Member of the National Assembly
- In office 1994–1994

House of Assembly

Assembly Member for Kroonstad
- In office 1981–1994

Personal details
- Born: Wynand Nicolas Breytenbach 25 June 1935 Perdeberg, Orange Free State Union of South Africa
- Died: 18 October 2002 (aged 67) Cape Town, Western Cape Republic of South Africa
- Party: National Party

= Wynand Breytenbach =

South African politician (1935–2002)

Wynand Nicolas Breytenbach (25 June 1935 – 18 October 2002) was a South African politician and a former pilot in the South African Air Force. He was Deputy Minister of Defence from 1987 to 1994.

A member of the National Party (NP) and a former mayor of Kroonstad, Breytenbach represented the Kroonstad constituency in the apartheid-era House of Assembly from 1981 to 1994. Although he was elected to the post-apartheid National Assembly in 1994, he retired later the same year.

== Early life and career ==
Breytenbach was born on 25 June 1935 in Perdeberg in the former Orange Free State. He grew up in Boshof.
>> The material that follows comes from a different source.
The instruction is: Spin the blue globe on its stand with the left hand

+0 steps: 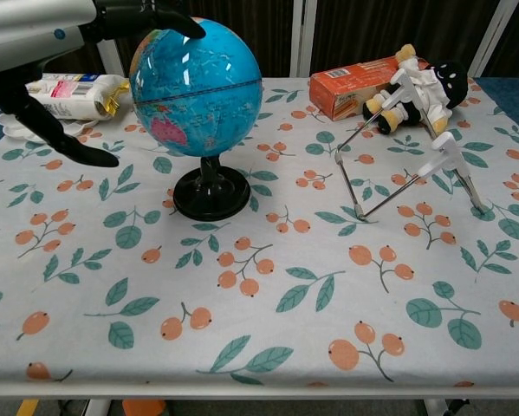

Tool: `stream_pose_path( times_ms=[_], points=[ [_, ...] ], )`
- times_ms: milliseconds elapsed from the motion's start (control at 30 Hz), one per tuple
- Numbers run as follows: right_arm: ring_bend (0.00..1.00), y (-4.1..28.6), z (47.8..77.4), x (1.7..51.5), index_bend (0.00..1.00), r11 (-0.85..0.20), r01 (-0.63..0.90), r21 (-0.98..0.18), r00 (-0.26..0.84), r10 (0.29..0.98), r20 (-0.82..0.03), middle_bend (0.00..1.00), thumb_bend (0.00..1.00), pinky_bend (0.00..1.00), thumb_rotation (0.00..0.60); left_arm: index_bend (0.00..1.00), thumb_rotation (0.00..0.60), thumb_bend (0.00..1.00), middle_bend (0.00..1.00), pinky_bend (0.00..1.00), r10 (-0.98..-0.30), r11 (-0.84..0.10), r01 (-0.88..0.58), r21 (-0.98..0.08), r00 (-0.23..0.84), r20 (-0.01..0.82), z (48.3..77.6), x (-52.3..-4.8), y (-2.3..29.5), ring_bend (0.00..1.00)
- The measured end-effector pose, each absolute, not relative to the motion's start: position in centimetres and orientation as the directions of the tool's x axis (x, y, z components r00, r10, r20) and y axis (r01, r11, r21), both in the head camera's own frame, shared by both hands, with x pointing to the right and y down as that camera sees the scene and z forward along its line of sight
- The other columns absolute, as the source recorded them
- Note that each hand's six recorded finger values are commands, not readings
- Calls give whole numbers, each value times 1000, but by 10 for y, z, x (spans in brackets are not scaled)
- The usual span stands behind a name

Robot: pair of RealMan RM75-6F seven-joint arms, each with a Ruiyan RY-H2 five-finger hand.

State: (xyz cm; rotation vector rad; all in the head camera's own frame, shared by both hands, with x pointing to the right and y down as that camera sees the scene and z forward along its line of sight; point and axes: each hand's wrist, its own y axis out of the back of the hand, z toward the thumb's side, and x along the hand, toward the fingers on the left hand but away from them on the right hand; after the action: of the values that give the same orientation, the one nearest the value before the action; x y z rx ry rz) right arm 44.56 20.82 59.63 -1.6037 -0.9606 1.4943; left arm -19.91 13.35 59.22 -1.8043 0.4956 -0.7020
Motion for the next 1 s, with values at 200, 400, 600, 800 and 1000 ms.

He was trained as a pilot in the South African Defence Force and, after his service in the air force, he worked in the civil aviation sector before launching his own aerial irrigation company, which operated mainly in the Cape Province.

== Political career ==
Breytenbach entered politics in 1972 when he was elected as a local councillor in Kroonstad. He served as the town's mayor in 1977. He later represented the Lindley constituency in the provincial council and then was elected to the House of Assembly, representing the Kroonstad constituency, in the 1981 general election. He remained in his seat until the house was disbanded upon the end of apartheid in 1994, and he also served as Deputy Minister of Defence from 1987 to 1994. He was the NP's representative on the defence sub-council of the Transitional Executive Council that was established to facilitate the democratic transition.

In the 1994 general election, he was elected to represent the NP in the new multi-racial National Assembly. He resigned later in 1994 and retired from politics.

== Personal life and death ==
Breytenbach's first wife died in 1968. He was married to his second wife, Martie, at the time of his death. He had seven children and lived in Noordhoek.

Breytenbach had a heart condition and underwent a heart transplant in 2000. In October 2002, he was admitted to the Christiaan Barnard Memorial Hospital in Cape Town, and he died there two weeks later, on 18 October 2002.